START Records supplied
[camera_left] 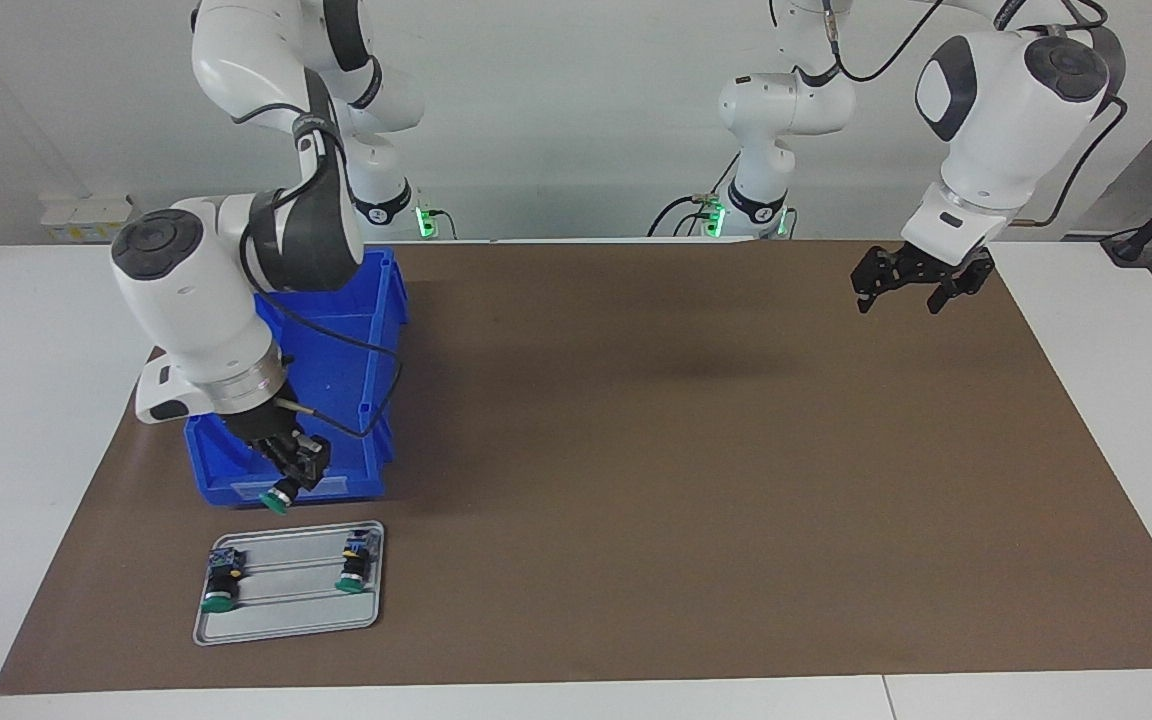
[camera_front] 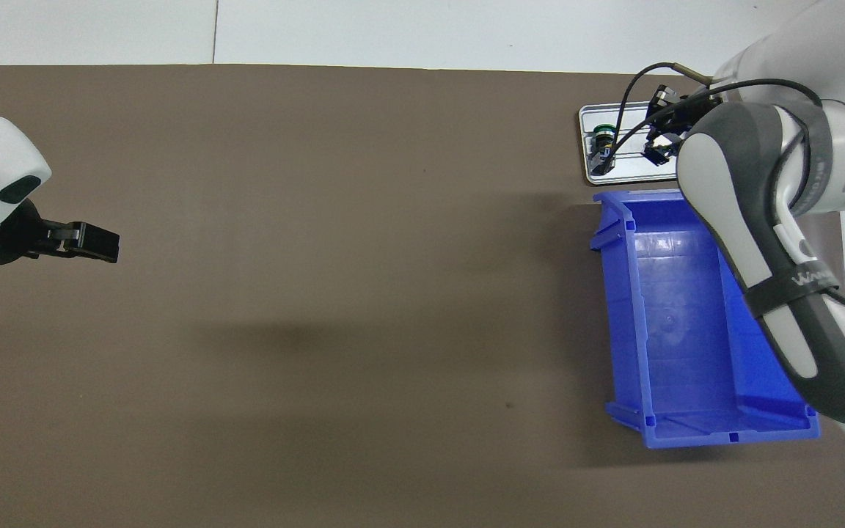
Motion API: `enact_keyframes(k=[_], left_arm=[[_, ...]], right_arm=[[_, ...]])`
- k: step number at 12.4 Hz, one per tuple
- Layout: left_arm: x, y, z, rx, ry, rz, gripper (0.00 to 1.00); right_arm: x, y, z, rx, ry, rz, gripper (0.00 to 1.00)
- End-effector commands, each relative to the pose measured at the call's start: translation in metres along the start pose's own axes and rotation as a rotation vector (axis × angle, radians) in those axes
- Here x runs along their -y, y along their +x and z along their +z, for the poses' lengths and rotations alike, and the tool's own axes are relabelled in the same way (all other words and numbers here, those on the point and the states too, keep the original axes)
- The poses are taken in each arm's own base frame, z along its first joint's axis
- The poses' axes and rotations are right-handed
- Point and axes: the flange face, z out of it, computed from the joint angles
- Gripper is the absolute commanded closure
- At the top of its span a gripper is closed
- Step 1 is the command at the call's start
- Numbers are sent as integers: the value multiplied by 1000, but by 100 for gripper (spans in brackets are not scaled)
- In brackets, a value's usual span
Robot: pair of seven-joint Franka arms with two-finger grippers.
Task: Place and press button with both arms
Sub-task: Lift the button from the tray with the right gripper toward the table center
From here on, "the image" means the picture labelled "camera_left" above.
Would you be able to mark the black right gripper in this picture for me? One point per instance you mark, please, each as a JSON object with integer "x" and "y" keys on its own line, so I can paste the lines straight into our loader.
{"x": 261, "y": 430}

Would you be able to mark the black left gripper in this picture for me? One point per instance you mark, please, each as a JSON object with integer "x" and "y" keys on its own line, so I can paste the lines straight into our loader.
{"x": 926, "y": 268}

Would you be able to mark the green push button switch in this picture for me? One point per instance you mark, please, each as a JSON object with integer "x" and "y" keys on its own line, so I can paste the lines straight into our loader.
{"x": 356, "y": 565}
{"x": 278, "y": 500}
{"x": 222, "y": 585}

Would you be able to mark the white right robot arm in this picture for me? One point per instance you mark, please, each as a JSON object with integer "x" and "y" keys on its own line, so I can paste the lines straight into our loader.
{"x": 196, "y": 300}

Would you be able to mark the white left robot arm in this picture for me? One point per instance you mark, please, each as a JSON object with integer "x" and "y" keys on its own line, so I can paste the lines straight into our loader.
{"x": 1006, "y": 110}

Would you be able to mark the blue plastic storage bin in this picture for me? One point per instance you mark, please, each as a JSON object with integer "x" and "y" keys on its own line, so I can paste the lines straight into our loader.
{"x": 356, "y": 470}

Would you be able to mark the silver metal tray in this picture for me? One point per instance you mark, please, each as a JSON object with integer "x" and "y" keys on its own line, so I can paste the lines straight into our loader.
{"x": 291, "y": 610}

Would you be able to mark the brown table mat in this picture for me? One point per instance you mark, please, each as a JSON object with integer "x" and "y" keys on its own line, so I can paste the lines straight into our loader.
{"x": 686, "y": 500}

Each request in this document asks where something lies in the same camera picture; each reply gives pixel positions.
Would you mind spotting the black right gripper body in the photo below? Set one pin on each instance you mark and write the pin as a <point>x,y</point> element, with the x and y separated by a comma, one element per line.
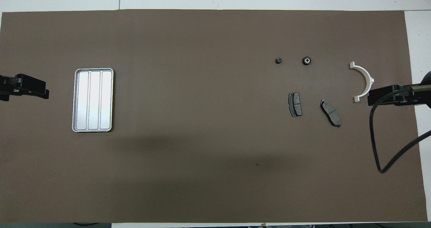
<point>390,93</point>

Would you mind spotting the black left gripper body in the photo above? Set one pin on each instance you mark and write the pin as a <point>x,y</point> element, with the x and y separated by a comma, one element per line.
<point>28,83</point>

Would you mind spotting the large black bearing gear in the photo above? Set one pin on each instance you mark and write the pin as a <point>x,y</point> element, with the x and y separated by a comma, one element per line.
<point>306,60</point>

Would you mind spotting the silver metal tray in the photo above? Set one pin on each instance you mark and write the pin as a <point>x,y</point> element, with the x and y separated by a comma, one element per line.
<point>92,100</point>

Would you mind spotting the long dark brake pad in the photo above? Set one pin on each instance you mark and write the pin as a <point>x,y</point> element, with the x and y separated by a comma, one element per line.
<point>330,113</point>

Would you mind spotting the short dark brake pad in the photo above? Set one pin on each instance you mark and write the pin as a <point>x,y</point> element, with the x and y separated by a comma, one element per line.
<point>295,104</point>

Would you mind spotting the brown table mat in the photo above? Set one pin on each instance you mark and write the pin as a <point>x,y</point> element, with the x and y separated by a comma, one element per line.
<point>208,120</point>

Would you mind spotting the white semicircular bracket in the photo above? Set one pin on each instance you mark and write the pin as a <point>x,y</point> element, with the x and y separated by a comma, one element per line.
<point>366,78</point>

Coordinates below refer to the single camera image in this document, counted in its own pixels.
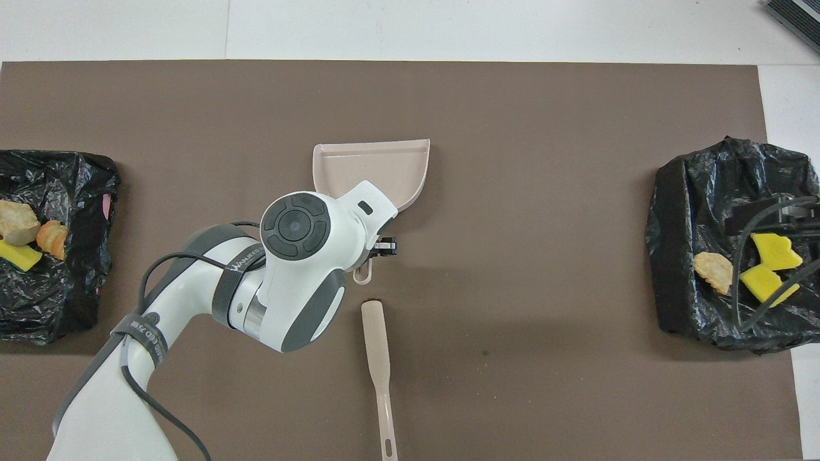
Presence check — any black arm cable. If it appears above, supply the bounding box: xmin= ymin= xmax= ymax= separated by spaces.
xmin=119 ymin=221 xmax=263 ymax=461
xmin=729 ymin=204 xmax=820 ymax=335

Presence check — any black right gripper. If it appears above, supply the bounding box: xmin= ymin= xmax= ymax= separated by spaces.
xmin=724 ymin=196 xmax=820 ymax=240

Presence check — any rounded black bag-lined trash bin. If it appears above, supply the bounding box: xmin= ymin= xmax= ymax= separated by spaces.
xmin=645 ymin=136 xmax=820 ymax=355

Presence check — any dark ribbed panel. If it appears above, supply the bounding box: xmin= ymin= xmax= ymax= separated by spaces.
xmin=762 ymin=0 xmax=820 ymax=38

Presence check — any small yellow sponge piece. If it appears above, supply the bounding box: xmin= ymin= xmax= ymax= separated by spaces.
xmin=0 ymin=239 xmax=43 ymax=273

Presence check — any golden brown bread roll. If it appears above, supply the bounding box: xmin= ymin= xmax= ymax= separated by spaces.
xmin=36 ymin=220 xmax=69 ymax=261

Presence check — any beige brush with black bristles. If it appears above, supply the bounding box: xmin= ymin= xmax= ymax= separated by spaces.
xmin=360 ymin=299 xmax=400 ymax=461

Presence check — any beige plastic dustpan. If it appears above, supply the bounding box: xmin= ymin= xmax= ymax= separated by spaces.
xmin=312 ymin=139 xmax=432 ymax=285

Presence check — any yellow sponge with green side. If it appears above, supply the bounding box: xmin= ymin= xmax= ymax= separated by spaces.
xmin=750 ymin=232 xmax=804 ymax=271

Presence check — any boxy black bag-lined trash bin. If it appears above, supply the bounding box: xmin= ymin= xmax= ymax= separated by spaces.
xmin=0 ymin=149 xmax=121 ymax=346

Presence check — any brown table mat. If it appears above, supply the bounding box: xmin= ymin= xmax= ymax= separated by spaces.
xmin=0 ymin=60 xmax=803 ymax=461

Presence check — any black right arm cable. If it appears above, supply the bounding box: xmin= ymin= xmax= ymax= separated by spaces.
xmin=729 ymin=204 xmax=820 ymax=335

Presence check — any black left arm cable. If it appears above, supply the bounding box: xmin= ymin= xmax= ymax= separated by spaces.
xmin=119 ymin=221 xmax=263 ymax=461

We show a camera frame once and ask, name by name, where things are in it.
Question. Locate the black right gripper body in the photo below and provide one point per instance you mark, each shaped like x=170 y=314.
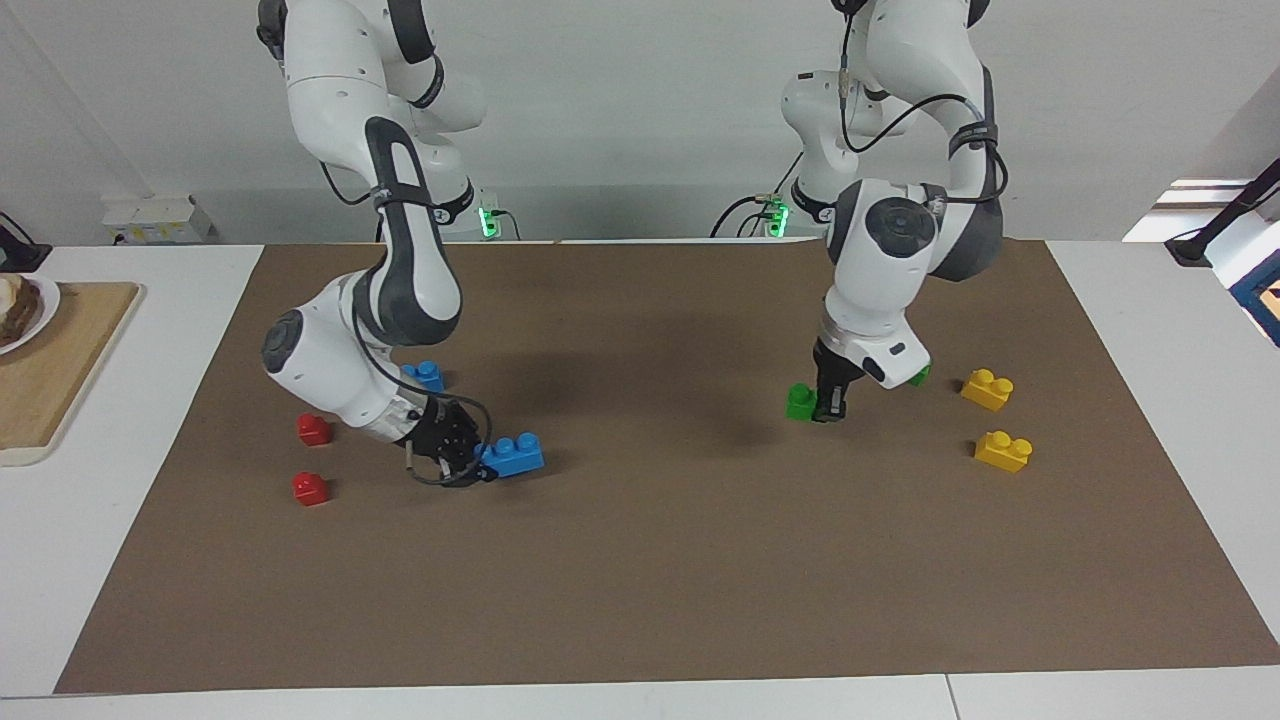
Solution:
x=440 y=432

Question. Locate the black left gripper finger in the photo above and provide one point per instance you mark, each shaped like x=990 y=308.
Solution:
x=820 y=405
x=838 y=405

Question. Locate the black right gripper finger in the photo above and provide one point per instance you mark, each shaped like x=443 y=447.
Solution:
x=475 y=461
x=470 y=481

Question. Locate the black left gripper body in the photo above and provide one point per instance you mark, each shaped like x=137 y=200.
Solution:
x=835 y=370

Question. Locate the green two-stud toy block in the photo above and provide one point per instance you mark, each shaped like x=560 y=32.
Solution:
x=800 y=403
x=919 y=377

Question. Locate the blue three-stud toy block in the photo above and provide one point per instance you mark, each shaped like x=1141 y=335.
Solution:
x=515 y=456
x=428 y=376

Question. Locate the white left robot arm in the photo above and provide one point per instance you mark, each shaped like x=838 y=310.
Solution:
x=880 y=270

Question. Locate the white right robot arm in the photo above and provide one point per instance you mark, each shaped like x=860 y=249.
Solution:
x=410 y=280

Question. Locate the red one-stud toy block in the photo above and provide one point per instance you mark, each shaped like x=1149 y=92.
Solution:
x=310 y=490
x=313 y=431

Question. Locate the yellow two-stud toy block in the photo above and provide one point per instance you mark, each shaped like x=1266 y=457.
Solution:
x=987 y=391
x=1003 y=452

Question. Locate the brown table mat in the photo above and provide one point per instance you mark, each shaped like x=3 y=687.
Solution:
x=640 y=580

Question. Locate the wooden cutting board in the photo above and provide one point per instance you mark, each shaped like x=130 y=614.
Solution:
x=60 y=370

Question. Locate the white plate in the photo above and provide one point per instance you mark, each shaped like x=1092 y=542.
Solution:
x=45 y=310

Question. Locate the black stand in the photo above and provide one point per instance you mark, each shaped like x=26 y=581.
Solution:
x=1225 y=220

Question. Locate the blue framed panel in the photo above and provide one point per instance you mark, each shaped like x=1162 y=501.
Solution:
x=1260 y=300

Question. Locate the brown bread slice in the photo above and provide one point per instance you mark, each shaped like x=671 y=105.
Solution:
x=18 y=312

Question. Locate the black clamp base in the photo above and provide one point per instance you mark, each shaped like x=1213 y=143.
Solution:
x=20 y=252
END Records supplied
Work order - If a line above includes the string "those", pick it out.

Response to the exercise -
- End-effector commands, each relative to the pose measured at the call's start: translation in metres along the start pose's own axes and rotation as a rotation vector (axis × angle, radians) in those axes
- Here x runs along their -y, y along their +x and z along their +z, for the poses' lengths and rotations alike, and the tool's own axes are relabelled in the same way (all other words and numbers here, those on the point and the states too, keep the original axes)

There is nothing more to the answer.